To make a long story short, if we go through the functions called by mulmod() we’ll see that we need to implement the following Yul functions if we want to replicate the pricing oracle exactly:

  • mulmod()
  • gte_512x512()
  • shr512_internal()
  • shl512_internal()
  • mod512()
  • sub512()
  • or_bool_512()
  • split()
  • mul_64x64_128()
  • mul_128x128_256()
  • mul_256x256_512()
  • add_carry()
  • i64.shl() (from wasm)
  • i64.shr() (from wasm)
  • i64.or() (from wasm)
  • i64.add() (from wasm)


I will leave most of the reimplementation work as an exercise to the reader. The actual work at this stage if fairly rote. Here are a few examples of low-level functions reimplemented in Go. Note, I’m using an array of 8 bytes to represent a 64 bit integer, but you could just as easily use any other representation. This was just the first thing that came to mind.

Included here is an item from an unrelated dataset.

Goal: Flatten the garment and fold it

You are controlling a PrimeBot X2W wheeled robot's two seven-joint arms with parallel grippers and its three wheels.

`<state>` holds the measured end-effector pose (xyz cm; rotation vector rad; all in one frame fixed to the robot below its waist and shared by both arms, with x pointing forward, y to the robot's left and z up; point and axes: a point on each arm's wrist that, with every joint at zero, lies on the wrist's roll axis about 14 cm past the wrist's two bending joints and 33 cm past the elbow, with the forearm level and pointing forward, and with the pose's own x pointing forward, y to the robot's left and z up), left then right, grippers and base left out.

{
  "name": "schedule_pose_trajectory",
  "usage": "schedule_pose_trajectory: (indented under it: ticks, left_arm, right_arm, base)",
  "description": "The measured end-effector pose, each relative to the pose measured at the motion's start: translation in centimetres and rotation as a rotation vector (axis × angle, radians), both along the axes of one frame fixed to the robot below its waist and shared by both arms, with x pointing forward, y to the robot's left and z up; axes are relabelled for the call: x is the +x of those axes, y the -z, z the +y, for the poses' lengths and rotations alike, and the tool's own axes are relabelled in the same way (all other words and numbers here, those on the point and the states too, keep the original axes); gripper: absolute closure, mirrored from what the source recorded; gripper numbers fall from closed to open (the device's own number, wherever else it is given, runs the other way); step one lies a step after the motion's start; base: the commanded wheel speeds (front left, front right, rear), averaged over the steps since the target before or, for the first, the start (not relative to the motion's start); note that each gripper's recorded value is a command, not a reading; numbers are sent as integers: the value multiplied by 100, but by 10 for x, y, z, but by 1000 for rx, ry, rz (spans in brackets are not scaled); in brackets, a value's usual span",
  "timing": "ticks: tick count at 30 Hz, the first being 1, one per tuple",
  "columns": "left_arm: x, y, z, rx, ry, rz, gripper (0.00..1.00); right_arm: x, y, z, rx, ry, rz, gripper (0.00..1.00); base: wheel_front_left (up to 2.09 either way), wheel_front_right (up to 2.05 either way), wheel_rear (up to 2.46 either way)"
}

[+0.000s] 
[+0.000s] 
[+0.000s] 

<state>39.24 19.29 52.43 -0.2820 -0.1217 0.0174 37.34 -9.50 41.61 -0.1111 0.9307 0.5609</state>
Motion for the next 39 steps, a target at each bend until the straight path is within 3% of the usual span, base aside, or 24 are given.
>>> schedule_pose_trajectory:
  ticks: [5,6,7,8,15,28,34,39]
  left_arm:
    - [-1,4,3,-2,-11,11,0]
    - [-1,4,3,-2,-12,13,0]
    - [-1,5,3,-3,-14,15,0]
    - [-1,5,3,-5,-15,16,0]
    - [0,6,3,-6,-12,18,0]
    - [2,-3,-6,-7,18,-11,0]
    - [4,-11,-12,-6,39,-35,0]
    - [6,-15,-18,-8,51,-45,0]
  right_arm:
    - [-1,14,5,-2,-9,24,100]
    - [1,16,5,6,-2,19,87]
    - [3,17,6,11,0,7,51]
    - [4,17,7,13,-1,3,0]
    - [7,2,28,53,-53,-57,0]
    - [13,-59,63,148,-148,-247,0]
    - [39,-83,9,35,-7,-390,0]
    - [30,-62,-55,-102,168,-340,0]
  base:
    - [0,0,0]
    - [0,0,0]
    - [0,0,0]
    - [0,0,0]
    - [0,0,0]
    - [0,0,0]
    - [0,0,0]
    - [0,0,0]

func i64_shl_u(x [8]byte) [8]byte {
	var y [8]byte
	for i := 4; i < 8; i++ {
		y[i] = byte(0x00)
	for i := 0; i < 4; i++ {
		y[i] = x[i+4]

	return y

// ...
//     skip ahead a bit
//                      ...

// multiplies two 256 bit values resulting in a 512 bit value split into eight 64 bit values
func mul_256x256_512(
	x1 [8]byte, x2 [8]byte, x3 [8]byte, x4 [8]byte, y1 [8]byte, y2 [8]byte, y3 [8]byte, y4 [8]byte,
) ([8]byte, [8]byte, [8]byte, [8]byte, [8]byte, [8]byte, [8]byte, [8]byte) {
	a1, a2, a3, a4 := mul_128x128_256(x1, x2, y1, y2)
	b1, b2, b3, b4 := mul_128x128_256(x1, x2, y3, y4)
	c1, c2, c3, c4 := mul_128x128_256(x3, x4, y1, y2)
	d1, d2, d3, d4 := mul_128x128_256(x3, x4, y3, y4)

	r8 := d4
	r7 := d3

	var carry1, carry2 [8]byte
	r6, carry1 := add_carry(b4, c4, [8]byte{0})
	r6, carry2 = add_carry(r6, d2, [8]byte{0})
	r5, carry1 := add_carry(b3, c3, carry1)
	r5, carry2 = add_carry(r5, d1, carry2)
	r4, carry1 := add_carry(a4, b2, carry1)
	r4, carry2 = add_carry(r4, c2, carry2)
	r3, carry1 := add_carry(a3, b1, carry1)
	r3, carry2 = add_carry(r3, c1, carry2)
	r2, carry1 := add_carry(a2, carry1, carry2)
	r1 := i64_add(a1, carry1)

	return r1, r2, r3, r4, r5, r6, r7, r8

When all of the underlying Yul arithmetic is implemented, we can work our way back up piece by piece to the pricing oracle. Once we have the pricing oracle done, we can call the update() function in a loop to keep prices up to date, and use that offline oracle to make decisions about stuff without deploying a smart contract or doing anything on-chain!